Losing Your Marbles—The Old-Fashioned Way
originally published June 2008 in Georgia Mountain Laurel
"I couldn't impress upon you how serious boys were about marbles, and how much they loved to play." —Bill Henry

The size of a player's collection was a pretty good indication of
the player's skills—so it's no surprise Bill Henry had a basket
full of marbles on hand when Foxfire students came around.
The earliest marble games were played with marbles made of fired clay—not always perfectly round, hard to tell apart, and easily broken. Glass marbles, for obvious reasons, were preferable. Glass marbles replaced clay very quickly, so that most of the descriptions we heard specified glass marbles.
"Law', yeah! We played marbles—not much going to school, but on the way home, 'cause there wasn't any buses. We walked home. We'd just shoot marbles coming home, you know. I reckon every house where there were children had 'em a little ol' course laid out..." —Fred Kelly
As everyone made clear, marbles was played "for keeps," so the size of a player's collection was a pretty good indication of the player's skills.

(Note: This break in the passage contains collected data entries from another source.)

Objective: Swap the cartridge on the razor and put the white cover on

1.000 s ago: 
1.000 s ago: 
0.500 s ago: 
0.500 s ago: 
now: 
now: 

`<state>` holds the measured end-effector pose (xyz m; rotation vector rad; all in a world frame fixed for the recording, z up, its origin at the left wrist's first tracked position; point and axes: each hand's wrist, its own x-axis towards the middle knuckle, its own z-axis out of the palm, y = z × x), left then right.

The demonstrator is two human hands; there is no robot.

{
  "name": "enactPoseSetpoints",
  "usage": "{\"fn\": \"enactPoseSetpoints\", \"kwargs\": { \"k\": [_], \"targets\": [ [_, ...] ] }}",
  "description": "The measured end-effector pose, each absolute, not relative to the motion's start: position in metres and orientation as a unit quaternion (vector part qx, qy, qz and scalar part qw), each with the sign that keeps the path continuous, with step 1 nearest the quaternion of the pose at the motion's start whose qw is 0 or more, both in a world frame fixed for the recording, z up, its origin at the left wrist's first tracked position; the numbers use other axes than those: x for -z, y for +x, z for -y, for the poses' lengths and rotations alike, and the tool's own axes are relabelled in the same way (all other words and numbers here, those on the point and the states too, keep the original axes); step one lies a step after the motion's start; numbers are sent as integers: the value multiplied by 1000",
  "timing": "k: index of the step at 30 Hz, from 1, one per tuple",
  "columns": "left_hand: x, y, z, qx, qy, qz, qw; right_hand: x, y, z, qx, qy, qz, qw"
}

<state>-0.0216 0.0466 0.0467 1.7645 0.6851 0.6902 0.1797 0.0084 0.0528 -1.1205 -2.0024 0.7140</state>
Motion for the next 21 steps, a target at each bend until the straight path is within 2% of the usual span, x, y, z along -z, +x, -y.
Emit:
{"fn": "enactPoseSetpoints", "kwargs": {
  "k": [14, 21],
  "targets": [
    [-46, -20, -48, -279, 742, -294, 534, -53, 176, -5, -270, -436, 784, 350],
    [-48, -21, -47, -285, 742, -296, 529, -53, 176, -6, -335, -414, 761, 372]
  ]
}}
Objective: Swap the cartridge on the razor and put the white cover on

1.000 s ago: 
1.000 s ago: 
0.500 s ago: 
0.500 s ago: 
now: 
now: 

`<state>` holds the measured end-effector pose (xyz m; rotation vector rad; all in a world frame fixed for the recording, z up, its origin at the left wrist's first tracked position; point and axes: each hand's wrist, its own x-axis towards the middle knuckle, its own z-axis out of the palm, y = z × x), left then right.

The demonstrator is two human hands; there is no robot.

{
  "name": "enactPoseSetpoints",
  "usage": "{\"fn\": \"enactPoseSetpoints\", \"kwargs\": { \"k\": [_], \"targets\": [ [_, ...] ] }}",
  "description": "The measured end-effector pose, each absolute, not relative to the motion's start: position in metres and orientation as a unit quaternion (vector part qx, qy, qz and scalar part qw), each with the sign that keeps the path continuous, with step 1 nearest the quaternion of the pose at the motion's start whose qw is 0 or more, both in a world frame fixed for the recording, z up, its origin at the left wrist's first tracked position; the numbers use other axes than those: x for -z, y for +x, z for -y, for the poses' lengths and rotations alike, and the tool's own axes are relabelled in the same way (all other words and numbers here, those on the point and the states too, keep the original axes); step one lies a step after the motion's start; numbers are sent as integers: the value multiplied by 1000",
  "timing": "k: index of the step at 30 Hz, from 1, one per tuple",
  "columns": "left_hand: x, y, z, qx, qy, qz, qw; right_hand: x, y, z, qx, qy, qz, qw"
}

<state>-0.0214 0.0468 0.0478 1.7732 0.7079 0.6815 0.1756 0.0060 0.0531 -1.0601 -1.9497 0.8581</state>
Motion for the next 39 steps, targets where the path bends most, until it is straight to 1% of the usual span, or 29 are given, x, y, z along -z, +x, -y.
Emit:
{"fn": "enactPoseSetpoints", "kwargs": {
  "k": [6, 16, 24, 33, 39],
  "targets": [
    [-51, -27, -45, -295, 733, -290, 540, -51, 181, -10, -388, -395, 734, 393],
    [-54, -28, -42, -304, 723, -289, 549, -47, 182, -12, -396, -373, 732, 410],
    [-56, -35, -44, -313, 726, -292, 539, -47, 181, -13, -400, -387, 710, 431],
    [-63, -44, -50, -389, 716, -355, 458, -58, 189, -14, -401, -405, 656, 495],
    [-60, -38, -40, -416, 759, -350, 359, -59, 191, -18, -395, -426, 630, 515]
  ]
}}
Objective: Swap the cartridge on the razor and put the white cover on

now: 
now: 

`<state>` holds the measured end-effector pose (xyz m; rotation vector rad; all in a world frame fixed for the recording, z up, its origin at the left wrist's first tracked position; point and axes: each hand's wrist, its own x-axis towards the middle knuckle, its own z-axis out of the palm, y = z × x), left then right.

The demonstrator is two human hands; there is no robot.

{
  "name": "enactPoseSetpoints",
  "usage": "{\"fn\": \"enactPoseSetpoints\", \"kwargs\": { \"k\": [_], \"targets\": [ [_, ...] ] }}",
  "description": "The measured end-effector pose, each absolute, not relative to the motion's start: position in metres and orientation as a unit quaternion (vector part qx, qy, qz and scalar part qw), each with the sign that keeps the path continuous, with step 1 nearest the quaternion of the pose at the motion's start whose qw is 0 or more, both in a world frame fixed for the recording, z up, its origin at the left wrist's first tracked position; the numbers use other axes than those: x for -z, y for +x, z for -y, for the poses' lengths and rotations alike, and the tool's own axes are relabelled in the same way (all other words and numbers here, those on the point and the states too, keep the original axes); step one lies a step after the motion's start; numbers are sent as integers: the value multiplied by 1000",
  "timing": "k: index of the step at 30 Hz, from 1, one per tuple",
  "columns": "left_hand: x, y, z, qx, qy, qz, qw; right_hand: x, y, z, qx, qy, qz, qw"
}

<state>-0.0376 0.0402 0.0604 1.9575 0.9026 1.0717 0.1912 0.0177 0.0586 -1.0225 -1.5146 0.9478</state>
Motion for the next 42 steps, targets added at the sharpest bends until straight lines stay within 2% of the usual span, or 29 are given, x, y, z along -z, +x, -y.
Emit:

"You were never without your marbles. We just carried them around in our pockets. A few of the little dudes had little leather sacks that they'd carry theirs in, but most of the boys just carried them in their overall pockets. They'd have a sling shot around their neck and one hip pocket full of gravel for ammunition for the sling shot, you know, and marbles in the other." —Bill Henry
 The variation of marbles called "Bull Ring" begins with the players depositing marbles in the center of a large circle drawn on the ground. Each player begins his turn outside of the circle, and flips his "taw" (shooter) into the ring, trying to knock other marbles out of the ring. Bull Ring is played "for keeps—meaning every player gets to keep each marble he knocks outside of the ring.
There is a feature of "for keeps" that adds a dimension that might be overlooked: the aesthetics of the marbles. Every interview revealed an appreciation of the beauty of marbles, and evidently the players tried to win unmarred, pretty marbles for their collection.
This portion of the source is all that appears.